By Brendan McTaggart
So often over the past 12 years, one man has carried the hopes of Antrim going into battle. Neil McManus. The Cushendall man has had to watch on the side lines as Antrim took their Joe McDonagh campaign by the scruff of the neck. Yesterday however, the Ruairi Og man got the call: “Massively frustrating (being injured).” McManus said: “I haven’t been injured properly in a long time and it was different for me to try and come back and get to the stage where I felt I was ready to go at it 100%. It was a bad hamstring tear and at one stage I thought that was it for the year but the boys reassured me, I had a chance. I wasn’t going to make any of the Joe McDonagh games bar the final and that’s the way it turned out.”
When introduced in the 45th minute, Antrim had just got back on terms but McManus’ introduction spelled the start of Antrim pressure where they outscored Kerry by five points to one in a seven minute period with Neil himself chipping in with two of his four points overall in that period.

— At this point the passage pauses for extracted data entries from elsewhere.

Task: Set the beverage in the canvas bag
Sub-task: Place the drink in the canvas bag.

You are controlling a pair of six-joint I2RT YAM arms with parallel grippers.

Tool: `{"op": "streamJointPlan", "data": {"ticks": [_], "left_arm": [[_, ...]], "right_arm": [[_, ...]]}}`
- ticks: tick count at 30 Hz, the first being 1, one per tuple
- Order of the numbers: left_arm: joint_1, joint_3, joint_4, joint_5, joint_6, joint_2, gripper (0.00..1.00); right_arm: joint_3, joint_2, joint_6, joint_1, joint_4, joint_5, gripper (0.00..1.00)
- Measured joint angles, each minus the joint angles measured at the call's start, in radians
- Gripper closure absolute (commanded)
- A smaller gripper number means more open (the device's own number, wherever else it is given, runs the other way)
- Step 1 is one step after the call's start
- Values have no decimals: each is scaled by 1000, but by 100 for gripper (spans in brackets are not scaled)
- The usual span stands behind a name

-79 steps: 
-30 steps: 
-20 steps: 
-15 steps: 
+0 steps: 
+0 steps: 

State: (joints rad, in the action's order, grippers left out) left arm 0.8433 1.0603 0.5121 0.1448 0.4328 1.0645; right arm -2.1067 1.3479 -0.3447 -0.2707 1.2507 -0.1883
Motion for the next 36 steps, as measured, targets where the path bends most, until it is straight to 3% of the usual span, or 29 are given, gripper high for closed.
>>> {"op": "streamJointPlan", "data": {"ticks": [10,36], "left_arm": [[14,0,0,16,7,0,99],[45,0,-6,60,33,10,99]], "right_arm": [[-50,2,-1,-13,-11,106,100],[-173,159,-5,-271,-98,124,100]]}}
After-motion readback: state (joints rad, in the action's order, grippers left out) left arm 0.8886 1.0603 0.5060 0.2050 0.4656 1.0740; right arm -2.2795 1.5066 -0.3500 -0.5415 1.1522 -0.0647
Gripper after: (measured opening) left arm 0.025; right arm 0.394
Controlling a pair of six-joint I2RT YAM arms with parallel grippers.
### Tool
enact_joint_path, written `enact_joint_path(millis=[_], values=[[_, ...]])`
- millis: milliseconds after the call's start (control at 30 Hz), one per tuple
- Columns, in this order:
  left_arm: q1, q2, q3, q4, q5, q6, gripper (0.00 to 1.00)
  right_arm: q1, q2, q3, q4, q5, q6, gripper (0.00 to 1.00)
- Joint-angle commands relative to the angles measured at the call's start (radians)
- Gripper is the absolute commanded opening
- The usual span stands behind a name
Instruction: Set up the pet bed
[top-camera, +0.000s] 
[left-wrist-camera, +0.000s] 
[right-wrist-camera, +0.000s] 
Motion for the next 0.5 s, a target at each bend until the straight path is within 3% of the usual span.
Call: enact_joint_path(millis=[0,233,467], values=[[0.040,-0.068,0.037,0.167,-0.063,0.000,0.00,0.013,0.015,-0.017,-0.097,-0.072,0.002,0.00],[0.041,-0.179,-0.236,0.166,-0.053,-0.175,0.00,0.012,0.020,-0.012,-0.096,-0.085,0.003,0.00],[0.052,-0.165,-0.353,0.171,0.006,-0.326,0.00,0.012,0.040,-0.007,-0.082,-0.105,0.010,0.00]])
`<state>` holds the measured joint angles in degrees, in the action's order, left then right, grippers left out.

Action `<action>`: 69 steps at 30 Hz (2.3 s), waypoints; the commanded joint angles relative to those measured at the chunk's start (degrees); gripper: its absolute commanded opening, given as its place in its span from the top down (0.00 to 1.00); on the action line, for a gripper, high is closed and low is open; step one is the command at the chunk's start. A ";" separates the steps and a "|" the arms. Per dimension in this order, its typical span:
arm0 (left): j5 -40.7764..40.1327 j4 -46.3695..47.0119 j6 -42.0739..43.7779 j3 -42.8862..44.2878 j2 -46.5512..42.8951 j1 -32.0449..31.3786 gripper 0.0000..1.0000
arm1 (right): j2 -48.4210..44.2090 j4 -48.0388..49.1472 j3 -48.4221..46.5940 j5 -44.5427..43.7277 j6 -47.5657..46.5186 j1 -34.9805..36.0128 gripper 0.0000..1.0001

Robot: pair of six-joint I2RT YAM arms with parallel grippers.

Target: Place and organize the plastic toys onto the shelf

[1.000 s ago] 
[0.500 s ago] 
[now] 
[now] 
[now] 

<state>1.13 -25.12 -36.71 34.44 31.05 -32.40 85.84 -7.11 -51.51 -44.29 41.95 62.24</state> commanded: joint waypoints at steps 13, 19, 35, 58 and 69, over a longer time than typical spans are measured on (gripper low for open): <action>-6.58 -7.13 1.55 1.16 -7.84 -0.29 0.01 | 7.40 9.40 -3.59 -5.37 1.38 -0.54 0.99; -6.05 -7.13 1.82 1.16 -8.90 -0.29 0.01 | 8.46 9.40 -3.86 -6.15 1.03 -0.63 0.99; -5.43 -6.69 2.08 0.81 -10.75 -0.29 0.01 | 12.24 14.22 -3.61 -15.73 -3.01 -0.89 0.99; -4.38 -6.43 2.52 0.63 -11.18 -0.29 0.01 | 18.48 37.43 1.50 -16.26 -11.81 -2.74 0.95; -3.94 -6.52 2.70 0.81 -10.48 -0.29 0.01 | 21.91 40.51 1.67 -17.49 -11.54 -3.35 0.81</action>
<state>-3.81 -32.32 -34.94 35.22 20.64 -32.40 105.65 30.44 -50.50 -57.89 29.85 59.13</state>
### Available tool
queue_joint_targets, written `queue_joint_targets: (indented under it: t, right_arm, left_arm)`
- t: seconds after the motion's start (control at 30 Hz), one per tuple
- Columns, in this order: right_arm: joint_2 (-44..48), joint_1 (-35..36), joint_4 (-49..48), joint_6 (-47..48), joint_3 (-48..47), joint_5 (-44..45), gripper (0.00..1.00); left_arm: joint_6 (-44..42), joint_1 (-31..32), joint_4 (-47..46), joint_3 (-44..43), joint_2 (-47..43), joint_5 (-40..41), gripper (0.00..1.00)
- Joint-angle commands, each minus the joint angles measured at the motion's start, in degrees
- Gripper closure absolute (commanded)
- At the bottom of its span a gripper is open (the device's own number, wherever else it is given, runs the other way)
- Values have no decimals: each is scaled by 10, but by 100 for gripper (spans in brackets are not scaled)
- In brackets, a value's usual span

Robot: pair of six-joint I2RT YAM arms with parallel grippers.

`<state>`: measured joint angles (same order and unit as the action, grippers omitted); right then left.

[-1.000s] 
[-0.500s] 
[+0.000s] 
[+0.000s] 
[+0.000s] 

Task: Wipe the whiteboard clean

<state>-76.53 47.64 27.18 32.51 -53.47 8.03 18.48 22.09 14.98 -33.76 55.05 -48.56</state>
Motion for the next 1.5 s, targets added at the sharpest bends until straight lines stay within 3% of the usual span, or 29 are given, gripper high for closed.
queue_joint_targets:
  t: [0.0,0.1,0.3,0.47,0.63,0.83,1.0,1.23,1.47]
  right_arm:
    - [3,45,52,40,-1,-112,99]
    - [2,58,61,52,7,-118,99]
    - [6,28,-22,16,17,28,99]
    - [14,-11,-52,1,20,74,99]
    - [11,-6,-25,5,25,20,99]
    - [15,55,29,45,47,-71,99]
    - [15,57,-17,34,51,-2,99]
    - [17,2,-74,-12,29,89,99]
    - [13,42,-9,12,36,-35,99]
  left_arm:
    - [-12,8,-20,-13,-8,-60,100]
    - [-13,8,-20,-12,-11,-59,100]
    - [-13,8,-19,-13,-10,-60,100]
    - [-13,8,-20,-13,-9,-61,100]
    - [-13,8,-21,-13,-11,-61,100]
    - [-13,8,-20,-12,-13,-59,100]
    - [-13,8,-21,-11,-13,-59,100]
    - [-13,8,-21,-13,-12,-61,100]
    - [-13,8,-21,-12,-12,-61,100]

He told us: “I was just delighted to be able to play a very small part in the final. Finals are a difficult day for everybody, especially with the age profile of this group. This panel is incredibly talented, amazingly talented actually and there’s a few of us older boys who are needed to just keep the lads on an even keel. Keep playing hurling the way we should.
“We did things today and made mistakes that we just don’t make normally and kept carrying it carrying it for long periods. I haven’t seen the possession stats but I’d imagine we were well ahead, it felt like we dominated the game for long, long periods.
“Kerry probably didn’t perform massively well but our mistakes kept them in it.
“The job of the boys in the team my age was to help those boys to be at ease in those type of situations, that was my goal coming on the field. To say: This is the same thing we’ve been doing all year. Keep doing it and the result will come.”
Unfortunately for him, McManus has been better placed than most to assess this Antrim sides performances during this campaign. He highlighted one individual for high praise when he told us: “Some of our performances were exceptional. The best performances that we’ve strung together in a number of years. Simply because in the past we have been able to put on an exceptional day here and there, but this year our bottom limit was good and sometimes very, very good week after week.
“Coming back against Carlow, I think we were seven down to get a draw. Against Kerry when they were fancied to turn us over for some reason in Corrigan after we beat them in the league final. To be 3-6 to 0-7 up early on, we hit them like a train.
“I’d be buoyed by what I’ve saw from Ciaran Clarke this year. I genuinely believe he’s one of the best forwards in the country.”
So what has been the difference? What has happened for Antrim to gain the consistency they strived for in recent years: “The big difference is the squad. We have a squad we can rely upon. Look at the players who weren’t used today.
“We’re a long, long way away from when Gary O’Kane was ringing around trying to get boys together for the match against Wicklow in Abbotstown. He rang me that morning and he knew we played St Thomas’ in an All-Ireland semi-final but he asked me to come for that game. If anybody deserves today, it’s Gary O’Kane.”
Antrim wins in HQ’s have been few and far between. McManus has been there through the good and not so good times but he agreed, playing in Croke Park will always be special: “When you get to an All-Ireland in Croke Park it adds nostalgia to it. Antrim have delivered some great performances here in the early 2000’s under Dinny Cahill. The likes of Kieran Heron, Karl McKeegan. In 2010 I was lucky enough to be involved with the likes of Johnny Campbell and Karl Stewart, it’s incredible to think that’s 10 years ago. Hopefully those days become more prevalent.”
In the most uncertain of years, it was the most surreal of victories. Euphoria but with fans missing from the stands, McManus told us that those fans were never far from their minds: “On Wednesday night Aileen answered the door and it was Donal and Patricia Kearney with a card for the team to wish us all the best. To say Donal and Patricia haven’t missed a match in the past maybe 50 years is an understatement. They travelled to New York for the Antrim game against New York in the Ulster Championship in 2003.
“For people like that, for people who couldn’t get to the games this year for very obvious reasons, this is massive. When I drove past their house this morning I gave the side of the door a wee rattle and said ‘this is for Donal and Patricia’.”
So where does yesterday rank in the career of Neil McManus? Is it up there with the best achievements of his illustrious career? He told us: “It does and it doesn’t. I was euphoric at the final whistle but this is just the ticket to get to the top table. I would have incredible faith in the group of players that are in that room behind us at the minute. I am known for being confident or for backing myself against most but this team doesn’t know how good they are and that’s regardless if I am involved. I’m telling you for the future, they don’t know how good they are. They haven’t really thrown off the shackles yet, today was not a star performance from this team. It was a winning performance and that’s the important thing but there’s so much more to come. Today was a stepping stone.
“We’re in the Leinster Championship so we’re no further ahead or behind the likes of Kilkenny, Laois, Dublin, Wexford and Galway at this point of time. If we could consolidate our position in Division One of the league and in the Leinster championship, the sky’s the limit for this group of players.”